Task: Set down exactly the lines below, starting at the one that contains "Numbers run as" and ending at the one that contains "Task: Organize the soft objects", with both of those lines included and nothing else.

————

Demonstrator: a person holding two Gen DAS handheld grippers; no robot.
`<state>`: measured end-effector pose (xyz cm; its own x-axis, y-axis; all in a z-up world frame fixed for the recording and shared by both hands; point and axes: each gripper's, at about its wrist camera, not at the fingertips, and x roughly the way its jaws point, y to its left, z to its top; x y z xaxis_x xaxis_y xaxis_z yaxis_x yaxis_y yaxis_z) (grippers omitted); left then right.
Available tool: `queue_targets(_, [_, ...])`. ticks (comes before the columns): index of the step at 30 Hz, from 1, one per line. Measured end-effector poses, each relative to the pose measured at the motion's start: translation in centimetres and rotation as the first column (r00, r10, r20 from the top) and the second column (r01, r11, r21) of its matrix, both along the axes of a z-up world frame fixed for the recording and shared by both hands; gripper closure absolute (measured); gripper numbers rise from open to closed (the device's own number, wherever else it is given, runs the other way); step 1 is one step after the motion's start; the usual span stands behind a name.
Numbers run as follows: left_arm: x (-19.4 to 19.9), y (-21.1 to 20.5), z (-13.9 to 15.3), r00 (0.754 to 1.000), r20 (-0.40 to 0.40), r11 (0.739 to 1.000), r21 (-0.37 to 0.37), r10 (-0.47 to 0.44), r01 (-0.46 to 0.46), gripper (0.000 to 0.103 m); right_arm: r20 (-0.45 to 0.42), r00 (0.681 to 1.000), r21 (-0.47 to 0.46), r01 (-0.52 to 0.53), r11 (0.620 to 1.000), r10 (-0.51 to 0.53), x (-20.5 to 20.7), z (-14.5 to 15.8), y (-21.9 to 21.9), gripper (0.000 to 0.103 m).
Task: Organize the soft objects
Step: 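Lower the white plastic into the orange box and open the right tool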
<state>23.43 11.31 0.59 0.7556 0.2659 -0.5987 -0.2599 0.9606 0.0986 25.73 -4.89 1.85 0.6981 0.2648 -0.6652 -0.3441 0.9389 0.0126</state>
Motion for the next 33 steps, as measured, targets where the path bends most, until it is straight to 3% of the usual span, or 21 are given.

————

Exercise response:
Numbers run as follows: left_arm: x (-19.4 to 19.9), y (-21.1 to 20.5), z (-13.9 to 15.3), r00 (0.754 to 1.000), r20 (-0.40 to 0.40), r11 (0.739 to 1.000), r21 (-0.37 to 0.37), r10 (-0.47 to 0.44), r01 (-0.46 to 0.46), gripper (0.000 to 0.103 m); right_arm: r20 (-0.45 to 0.42), r00 (0.681 to 1.000), r21 (-0.47 to 0.46), r01 (-0.52 to 0.53), r11 (0.620 to 1.000), r10 (-0.51 to 0.53), x (-20.5 to 20.7), z (-14.5 to 15.8), y (-21.9 to 21.9), gripper (0.000 to 0.103 m).
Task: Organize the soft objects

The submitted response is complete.